The note, from Linda Tobin Kettering: Thanks to Bernie Scheidt for the information about the PBS documentary, Colorblind. Amazingly enough, years ago -- when she and I were living in Manhattan right after college -- I was friends with Pamela Peak, the director and writer of the film. We had lost touch, and I had recently wondered whatever happened to her. I knew she was from the Detroit area, but now I have a way to contact her and share memories about each of our favorite teachers. Thanks again, Bernie.
The reminder, from Emily Kleinman Schreiber: If it doesn't snow this Thursday, February 10th, we'll have the next Alumni Association meeting at South. As usual, everyone is welcome. The meeting starts at 7:15 PM.
The addition, from Barbara Blitfied Pech: Please add Elyssa Sonkin -- bubbelissa@aol.com -- to the weekly mailing list.
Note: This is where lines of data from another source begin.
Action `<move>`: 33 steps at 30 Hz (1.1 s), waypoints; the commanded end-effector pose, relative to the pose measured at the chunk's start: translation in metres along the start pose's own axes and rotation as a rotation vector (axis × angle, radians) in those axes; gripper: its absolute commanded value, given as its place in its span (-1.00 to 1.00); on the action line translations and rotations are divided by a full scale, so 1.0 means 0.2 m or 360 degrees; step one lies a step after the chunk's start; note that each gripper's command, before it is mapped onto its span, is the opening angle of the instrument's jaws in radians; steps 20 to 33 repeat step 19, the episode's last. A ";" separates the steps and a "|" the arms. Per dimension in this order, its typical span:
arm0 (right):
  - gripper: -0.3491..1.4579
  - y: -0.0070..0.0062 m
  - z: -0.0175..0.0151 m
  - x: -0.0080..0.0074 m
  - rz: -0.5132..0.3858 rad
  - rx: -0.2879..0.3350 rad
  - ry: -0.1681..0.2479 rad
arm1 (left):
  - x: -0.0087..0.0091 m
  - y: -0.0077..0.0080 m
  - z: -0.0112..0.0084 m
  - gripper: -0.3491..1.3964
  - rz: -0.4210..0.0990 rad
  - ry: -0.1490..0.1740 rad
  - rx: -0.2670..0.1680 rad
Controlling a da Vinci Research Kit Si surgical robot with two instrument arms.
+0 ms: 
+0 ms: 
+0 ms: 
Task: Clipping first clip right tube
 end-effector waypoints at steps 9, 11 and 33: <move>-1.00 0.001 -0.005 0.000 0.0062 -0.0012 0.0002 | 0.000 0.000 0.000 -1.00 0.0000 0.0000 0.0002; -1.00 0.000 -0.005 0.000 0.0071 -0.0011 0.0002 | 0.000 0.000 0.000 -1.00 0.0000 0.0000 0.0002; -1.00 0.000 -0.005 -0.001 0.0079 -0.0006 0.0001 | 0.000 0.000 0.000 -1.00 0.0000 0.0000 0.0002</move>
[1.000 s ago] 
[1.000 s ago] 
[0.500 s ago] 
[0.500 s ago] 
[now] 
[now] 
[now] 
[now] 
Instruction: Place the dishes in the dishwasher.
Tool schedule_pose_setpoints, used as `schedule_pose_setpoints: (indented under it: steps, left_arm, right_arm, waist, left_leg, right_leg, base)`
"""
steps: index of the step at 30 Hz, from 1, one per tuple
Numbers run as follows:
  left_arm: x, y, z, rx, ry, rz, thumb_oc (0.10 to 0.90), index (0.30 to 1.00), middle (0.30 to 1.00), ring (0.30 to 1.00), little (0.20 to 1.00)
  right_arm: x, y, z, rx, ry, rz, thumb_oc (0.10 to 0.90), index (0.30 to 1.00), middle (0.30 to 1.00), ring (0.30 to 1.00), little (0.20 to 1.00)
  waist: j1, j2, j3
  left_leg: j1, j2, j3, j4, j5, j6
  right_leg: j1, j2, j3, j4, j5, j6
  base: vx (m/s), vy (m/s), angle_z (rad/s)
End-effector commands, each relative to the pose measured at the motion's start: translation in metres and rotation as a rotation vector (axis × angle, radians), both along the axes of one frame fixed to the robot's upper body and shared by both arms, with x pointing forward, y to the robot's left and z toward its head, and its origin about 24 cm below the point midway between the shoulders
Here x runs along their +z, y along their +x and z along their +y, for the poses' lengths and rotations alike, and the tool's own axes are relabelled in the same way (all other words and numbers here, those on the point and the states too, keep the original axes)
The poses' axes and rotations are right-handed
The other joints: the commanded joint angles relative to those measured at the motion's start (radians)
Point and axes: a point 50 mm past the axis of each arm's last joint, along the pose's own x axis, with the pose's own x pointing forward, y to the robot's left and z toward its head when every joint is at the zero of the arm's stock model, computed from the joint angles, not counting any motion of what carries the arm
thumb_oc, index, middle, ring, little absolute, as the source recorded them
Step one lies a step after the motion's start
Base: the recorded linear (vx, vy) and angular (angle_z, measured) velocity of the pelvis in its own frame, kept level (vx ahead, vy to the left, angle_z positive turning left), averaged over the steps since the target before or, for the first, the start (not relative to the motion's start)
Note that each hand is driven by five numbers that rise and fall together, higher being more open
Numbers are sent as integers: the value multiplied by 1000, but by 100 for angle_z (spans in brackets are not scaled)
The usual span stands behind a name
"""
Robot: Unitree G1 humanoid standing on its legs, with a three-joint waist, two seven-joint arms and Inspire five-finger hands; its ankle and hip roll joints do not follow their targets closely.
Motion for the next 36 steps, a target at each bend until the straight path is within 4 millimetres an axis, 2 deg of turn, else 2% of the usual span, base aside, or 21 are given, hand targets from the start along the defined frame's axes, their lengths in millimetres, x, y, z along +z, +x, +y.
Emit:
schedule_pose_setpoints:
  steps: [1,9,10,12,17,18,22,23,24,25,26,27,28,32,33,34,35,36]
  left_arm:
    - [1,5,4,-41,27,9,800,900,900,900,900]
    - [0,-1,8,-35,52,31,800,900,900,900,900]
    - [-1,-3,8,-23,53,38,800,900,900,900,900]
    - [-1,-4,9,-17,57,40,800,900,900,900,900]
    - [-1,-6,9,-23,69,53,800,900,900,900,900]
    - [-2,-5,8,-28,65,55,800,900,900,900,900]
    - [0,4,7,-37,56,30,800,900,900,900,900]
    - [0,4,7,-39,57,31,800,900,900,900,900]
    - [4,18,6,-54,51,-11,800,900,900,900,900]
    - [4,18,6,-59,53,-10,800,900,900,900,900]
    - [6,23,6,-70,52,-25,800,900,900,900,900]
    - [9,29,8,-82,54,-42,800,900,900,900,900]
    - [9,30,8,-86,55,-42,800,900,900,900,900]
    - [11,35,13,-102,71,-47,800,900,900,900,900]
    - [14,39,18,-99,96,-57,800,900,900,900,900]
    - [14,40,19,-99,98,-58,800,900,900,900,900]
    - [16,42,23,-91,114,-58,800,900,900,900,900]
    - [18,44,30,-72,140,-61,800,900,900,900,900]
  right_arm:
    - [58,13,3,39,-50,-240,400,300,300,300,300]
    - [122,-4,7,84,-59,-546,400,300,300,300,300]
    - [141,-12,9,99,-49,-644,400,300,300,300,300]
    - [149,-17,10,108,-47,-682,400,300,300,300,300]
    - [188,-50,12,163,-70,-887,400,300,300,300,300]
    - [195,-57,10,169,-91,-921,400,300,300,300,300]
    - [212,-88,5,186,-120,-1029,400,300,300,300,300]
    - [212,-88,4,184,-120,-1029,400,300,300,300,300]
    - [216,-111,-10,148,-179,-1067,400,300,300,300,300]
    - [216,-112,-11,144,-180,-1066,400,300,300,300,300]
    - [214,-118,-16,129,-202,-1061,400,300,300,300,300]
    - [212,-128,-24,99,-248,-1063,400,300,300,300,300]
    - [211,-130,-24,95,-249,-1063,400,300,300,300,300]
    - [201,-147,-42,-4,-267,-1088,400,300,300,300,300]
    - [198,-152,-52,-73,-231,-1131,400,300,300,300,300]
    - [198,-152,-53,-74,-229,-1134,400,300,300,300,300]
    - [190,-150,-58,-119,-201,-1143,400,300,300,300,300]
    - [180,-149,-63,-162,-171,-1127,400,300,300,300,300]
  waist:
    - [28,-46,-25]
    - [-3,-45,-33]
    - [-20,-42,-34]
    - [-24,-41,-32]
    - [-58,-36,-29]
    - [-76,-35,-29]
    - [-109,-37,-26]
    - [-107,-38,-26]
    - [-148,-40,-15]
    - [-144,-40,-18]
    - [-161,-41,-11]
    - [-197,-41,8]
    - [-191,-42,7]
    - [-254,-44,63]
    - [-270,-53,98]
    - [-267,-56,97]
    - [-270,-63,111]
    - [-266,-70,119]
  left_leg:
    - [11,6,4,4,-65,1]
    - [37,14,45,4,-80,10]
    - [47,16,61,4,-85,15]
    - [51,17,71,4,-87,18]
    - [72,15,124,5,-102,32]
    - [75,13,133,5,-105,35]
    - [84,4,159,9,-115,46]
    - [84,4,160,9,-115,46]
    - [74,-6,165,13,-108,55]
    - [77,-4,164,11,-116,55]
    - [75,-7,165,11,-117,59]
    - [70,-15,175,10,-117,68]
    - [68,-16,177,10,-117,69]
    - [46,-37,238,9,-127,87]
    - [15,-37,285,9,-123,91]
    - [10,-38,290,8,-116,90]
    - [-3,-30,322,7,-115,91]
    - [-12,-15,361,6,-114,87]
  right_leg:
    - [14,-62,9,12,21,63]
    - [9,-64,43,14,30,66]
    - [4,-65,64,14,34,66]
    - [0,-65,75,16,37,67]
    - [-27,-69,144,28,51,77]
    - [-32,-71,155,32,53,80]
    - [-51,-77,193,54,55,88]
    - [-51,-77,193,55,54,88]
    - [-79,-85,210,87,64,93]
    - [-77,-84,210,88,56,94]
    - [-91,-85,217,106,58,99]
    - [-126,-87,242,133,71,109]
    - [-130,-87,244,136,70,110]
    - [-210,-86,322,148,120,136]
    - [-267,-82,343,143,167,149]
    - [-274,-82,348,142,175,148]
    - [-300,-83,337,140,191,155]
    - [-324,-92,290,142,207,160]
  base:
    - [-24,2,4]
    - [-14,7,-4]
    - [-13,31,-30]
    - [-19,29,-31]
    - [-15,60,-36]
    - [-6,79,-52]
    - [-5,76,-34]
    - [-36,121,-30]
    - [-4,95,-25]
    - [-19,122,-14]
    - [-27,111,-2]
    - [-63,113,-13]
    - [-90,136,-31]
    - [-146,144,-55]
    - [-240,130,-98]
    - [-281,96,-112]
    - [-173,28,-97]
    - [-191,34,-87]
She's another amazing and great Facebook find. Elyssa left South at the end of her junior year, when she and her family moved to Baldwin, but she's excited to find us and would like to keep updated on everyone and everything.
And to continue the often overlapping notes about stores formerly in Valley Stream, first, from Eric Hilton, who began this: Barbara, yes, Escar's was the shoe store, not far from Tom McAnn’s. My mother bought all my shoes there, because I had wide feet, and the store specialized in that. The gym clothes store was Jay’s, and across from that was Lang’s department store. It specialized in husky boy clothes, so that's where my mother bought my pants when I was a little chubby kid. Things haven’t changed much in 50 years. I still buy husky boy jeans, now from JCPenney, because it's the only place I can get 29” length pants -- still very embarrassing.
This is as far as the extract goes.